Page 1 of 1

Relative URL to images

PostPosted: Mon Mar 11, 2013 8:57 pm
by pritesh.shah17
Hello All,

I am converting HTML to doc.
There are images in HTML which have relative URL.
Due to relative URL, generated doc doesn't display the image.
Can you anyone tell me how resolve relative URL, so doc to display images?
Also, when user is not connected to internet, images with full or absolute urls are not displayed. can you anyone help me solve this issues?

Thanks in advance!!!

Thanks,
Pritesh

Re: Relative URL to images

PostPosted: Thu Mar 14, 2013 9:31 am
by jason
What Java code are using using to do your conversion?

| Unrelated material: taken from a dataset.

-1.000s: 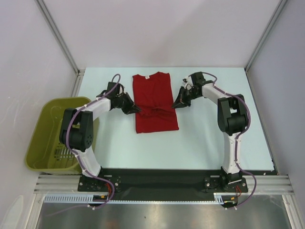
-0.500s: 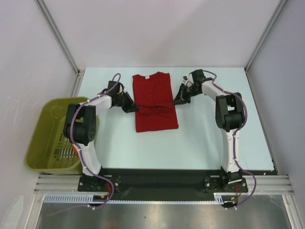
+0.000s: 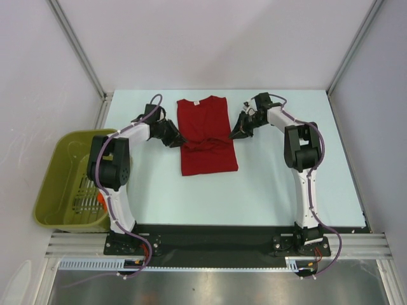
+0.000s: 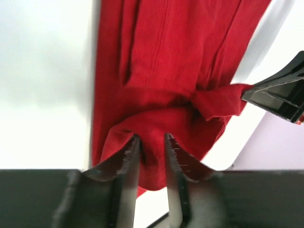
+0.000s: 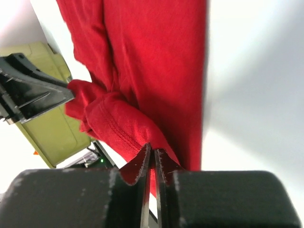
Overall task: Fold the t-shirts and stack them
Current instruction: Fold the tshirt
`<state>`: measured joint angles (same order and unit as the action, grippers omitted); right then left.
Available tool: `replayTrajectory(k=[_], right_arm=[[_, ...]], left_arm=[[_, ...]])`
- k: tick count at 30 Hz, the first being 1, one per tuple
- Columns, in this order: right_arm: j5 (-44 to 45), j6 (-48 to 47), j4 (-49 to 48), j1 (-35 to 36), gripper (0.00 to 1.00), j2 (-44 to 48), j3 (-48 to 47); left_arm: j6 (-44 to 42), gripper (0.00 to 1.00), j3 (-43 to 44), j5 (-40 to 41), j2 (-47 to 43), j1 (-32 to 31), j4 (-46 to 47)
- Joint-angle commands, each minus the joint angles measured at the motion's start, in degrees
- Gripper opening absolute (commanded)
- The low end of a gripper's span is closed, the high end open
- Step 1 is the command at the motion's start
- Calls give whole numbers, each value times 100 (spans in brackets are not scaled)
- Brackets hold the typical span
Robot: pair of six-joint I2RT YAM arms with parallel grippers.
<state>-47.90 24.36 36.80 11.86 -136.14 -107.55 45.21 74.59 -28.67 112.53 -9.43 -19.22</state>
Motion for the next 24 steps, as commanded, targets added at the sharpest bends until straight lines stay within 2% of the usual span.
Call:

Relative URLs work for me using:

Syntax: [ Download ] [ Hide ]
Using java Syntax Highlighting
public static List<Object> convert(URL url, WordprocessingMLPackage wordMLPackage)
 
Parsed in 0.014 seconds, using GeSHi 1.0.8.4


What does your relative URL look like?

pritesh.shah17 wrote:Also, when user is not connected to internet, images with full or absolute urls are not displayed. can you anyone help me solve this issues?


You mean, in your Word document? Try converting your linked images to embedded ones. See the ImageConvertEmbeddedToLinked sample which goes the other way.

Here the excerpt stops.